Le Canada, qui participe aux opérations de l’Otan en Libye, a décidé d’expulser cinq diplomates en poste à l’ambassade libyenne à Ottawa, leur reprochant des activités « incorrectes », a annoncé mardi soir le ministère des Affaires étrangères.

Sur le terrain, le ministre libyen du pétrole Choukri Ghanem, un cacique du régime, a quitté la Libye le 14 mai pour la Tunisie voisine, a indiqué mardi à l’AFP une source proche du gouvernement tunisien.

Une source à l’hôtel de Djerba (île touristique dans le sud de la Tunisie) où il se trouvait, a indiqué qu’il en était parti tôt mardi matin. Sa destination n’était pas connue.

La rébellion a indiqué ne pas savoir s’il allait les rejoindre.

La défection de M. Ghanem, si elle se confirme, est une nouvelle preuve de « l’érosion » qui frappe l’entourage de Mouammar Kadhafi, a estimé Bernard Valero, porte-parole des Affaires étrangères françaises.

De plus en plus isolé, Mouammar Kadhafi voit aussi la menace judiciaire se rapprocher.

Le procureur de la Cour pénale internationale (CPI), Luis Moreno-Ocampo, a demandé lundi aux juges de délivrer un mandat d’arrêt pour crimes contre l’humanité contre lui, son fils Seif Al-Islam et le chef des renseignements libyens, Abdallah Al-Senoussi.

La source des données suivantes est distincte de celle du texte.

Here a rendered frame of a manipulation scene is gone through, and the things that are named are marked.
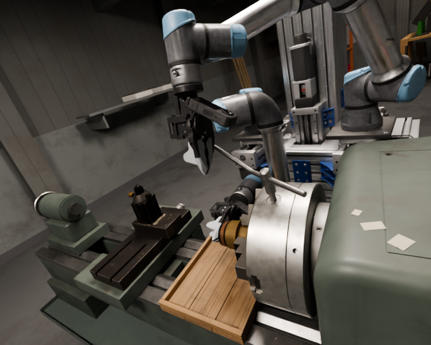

« Les preuves recueillies montrent que Mouammar Kadhafi a personnellement commandé des attaques contre des civils libyens non armés », a affirmé M. Moreno-Ocampo, en précisant qu’il avait commis ces « crimes dans le but de préserver son autorité absolue ».

« Nous n’avons à aucun stade (…) ordonné le meurtre de civils », a répliqué le porte-parole du régime Moussa Ibrahim accusant les rebelles d’avoir « pris les armes ».

La rébellion a « salué » de son côté la décision du procureur, mais souhaité que ces trois hommes soient « jugés d’abord en Libye ».

À la frontière tunisienne, huit rebelles libyens ont été tués et 15 blessés mardi lors d’une reprise des affrontements entre troupes loyales à Kadhafi et insurgés près du poste-frontalier de Dehiba (sud de la Tunisie), a indiqué à l’AFP une source proche au gouvernement tunisien.

Le gouvernement tunisien a par ailleurs menacé de saisir l’ONU après de nouvelles chutes d’obus libyens sur son territoire près du poste-frontalier de Dehiba, a indiqué une source autorisée au ministère des Affaires étrangères.

Selon un responsable de Croissant-Rouge sur place, « près d’une vingtaine d’obus sont tombés mardi dans ce secteur ».

L’Organisation pour l’interdiction des armes chimiques (OPCW) a annoncé de son côté que la Libye avait demandé un délai supplémentaire pour détruire ses stocks d’armes chimiques, jugeant cette situation « préoccupante ».

Le porte-parole du gouvernement libyen Moussa Ibrahim, a déclaré mardi soir à l’AFP que quatre journalistes détenus depuis le 4 avril en Libye pour entrée illégale dans le pays –deux Américains, un Espagnol et un Sud-africain– allaient être libérés « très bientôt ».

En trois mois de révolte, les violences dans le pays ont fait des milliers de morts, selon le procureur de la CPI, et poussé près de 750.000 personnes à fuir, d’après l’ONU.